# Overweight Neutered Chi



## manydogz (Oct 10, 2015)

About two years ago I had Joey neutered as I was through breeding and no longer needed an intact male. My five girls are not spayed for various reasons and I did not want any accidental litters. Joey was 4 yrs.old when the deed was done. He weighed 4 lbs. I expected him to be less active, etc. so I was careful about what he ate and how much. My dogs do not get dog food as a main meal. We cook for them. There is a bowl on the floor all the time but they barely pick at it. It gets dumped every other day. I was shocked when shortly after the surgery he started putting on weight. No matter what I did he kept gaining weight. When I called the vet I was told he had committed suicide the week before. Joey now weighs close to 11 lbs.! I am disabled and unable to walk him and I wonder about weather he's even able to do much walking. He built like a football now. Right now he's getting 1/3 of a cup of food per day and only two low fat treats. He eats boiled or baked meat and fresh, cooked vegetables. And fish when I can get it. That's it. No pasta, no potatoes, no rice, no bread and nothing sugary. Treats are freeze dried liver. What else can I do so he will lose weight? On this diet he is maintaining his weight, but not losing.


----------



## Momo (Nov 9, 2015)

Could this be a thyroid problem? I read that can happen after neutering.


----------



## manydogz (Oct 10, 2015)

I have no idea. Good question. Why would neutering affect the thyroid? I have another vet and I will be taking Joey in for an exam in the near future if I can't get him to lose weight. I'd like to be armed with some ideas.


----------



## Momo (Nov 9, 2015)

I've read that testosterone plays some part in the function of the thyroid. If he's only having 1/3 a cup of food per day, even if he's not getting out for walks it seems like he should be losing a bit of weight. It might be worth asking about just in case.


----------



## Wicked Pixie (Oct 14, 2011)

You have to be very careful about exercise with dogs that are severely overweight. 
I would cut his food down a little more and encourage him to be more active.
When he is slimmer you can increase his exercise, but i would have him checked by a vet first.
You want a slow and steady weight loss. How much does 1/3 of a cup actually weigh? For an overweight dog you want to be feeding less than 3% of his ideal body weight, not including veg.
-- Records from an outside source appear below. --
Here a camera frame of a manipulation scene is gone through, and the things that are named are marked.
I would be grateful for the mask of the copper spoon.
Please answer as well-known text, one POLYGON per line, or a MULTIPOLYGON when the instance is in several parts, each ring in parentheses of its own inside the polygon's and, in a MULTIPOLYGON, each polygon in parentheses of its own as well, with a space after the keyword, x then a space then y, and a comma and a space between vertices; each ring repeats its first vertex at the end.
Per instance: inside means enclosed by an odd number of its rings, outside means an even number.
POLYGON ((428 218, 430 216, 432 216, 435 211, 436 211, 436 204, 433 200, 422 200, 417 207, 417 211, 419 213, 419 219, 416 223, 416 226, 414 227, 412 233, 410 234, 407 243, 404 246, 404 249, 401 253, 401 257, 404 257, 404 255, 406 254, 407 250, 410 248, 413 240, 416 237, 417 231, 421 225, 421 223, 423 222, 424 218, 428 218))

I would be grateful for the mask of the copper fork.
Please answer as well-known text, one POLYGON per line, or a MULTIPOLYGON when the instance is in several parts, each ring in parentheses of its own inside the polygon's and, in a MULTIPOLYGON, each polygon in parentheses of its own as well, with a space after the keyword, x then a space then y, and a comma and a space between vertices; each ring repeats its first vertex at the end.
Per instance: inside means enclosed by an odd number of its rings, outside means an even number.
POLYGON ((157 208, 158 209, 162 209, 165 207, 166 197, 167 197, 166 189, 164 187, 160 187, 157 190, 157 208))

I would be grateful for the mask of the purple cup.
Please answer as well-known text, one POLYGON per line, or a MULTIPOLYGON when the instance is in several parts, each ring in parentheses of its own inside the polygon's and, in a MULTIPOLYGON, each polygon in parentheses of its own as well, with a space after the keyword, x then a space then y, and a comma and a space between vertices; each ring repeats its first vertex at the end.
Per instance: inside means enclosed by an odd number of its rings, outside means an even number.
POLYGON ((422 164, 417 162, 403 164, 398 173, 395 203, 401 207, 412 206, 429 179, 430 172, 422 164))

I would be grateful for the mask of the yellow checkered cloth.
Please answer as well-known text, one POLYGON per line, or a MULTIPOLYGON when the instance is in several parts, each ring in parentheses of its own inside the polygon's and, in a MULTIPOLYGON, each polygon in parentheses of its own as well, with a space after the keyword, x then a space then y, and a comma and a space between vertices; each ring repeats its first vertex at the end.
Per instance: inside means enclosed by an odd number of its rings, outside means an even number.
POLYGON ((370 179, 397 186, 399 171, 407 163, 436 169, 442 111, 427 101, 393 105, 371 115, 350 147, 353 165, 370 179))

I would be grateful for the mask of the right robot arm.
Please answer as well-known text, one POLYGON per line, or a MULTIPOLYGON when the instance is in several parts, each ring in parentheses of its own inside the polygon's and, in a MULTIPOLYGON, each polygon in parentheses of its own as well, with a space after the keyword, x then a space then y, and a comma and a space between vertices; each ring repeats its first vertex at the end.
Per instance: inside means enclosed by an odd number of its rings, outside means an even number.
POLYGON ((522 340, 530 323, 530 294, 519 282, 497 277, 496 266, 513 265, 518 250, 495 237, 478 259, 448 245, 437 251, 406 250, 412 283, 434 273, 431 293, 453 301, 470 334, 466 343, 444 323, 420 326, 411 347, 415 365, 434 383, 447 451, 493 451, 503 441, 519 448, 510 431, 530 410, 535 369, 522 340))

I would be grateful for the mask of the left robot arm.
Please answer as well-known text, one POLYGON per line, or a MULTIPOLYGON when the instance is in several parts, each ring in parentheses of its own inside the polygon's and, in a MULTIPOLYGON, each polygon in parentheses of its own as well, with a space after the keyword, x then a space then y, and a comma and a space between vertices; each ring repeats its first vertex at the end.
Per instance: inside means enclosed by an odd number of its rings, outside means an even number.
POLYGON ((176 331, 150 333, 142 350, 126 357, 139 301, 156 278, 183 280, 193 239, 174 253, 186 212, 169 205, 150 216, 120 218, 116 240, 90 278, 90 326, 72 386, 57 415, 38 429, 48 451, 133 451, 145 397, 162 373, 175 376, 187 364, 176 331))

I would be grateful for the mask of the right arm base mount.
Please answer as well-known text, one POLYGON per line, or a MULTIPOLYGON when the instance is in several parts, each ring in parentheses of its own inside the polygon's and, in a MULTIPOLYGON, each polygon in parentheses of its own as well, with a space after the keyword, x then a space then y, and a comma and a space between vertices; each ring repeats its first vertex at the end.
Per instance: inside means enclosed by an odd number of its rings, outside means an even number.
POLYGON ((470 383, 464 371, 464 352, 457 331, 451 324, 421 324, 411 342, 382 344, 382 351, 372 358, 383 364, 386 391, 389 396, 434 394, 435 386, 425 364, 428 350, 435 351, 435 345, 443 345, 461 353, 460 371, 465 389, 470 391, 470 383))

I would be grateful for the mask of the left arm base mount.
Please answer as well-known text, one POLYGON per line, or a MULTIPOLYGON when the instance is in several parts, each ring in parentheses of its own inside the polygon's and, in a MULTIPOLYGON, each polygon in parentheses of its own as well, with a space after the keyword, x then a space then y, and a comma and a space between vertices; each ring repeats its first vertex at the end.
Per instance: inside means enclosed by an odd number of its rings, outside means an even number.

So if his ideal weight was 4lbs, he only needs about 55g (raw weight) max of meat a day. (That is 3%, some dogs who are prone to gaining weight may need as little as 1.5%) You can give extra veg to fill him up
It is easy to overfeed by a small amount every day unless you are weighing his food
Make sure he isn't eating any kibble at all. I would then split his food into several small meals.
Make sure you aren't giving any starchy veg (all root veg, peas, beans, squashes) or high sugar veg, (peppers, carrots) try and stick to leafy greens (broccoli, kale, savoy cabbage, lettuce etc) and salad items (cucumber, celery)


----------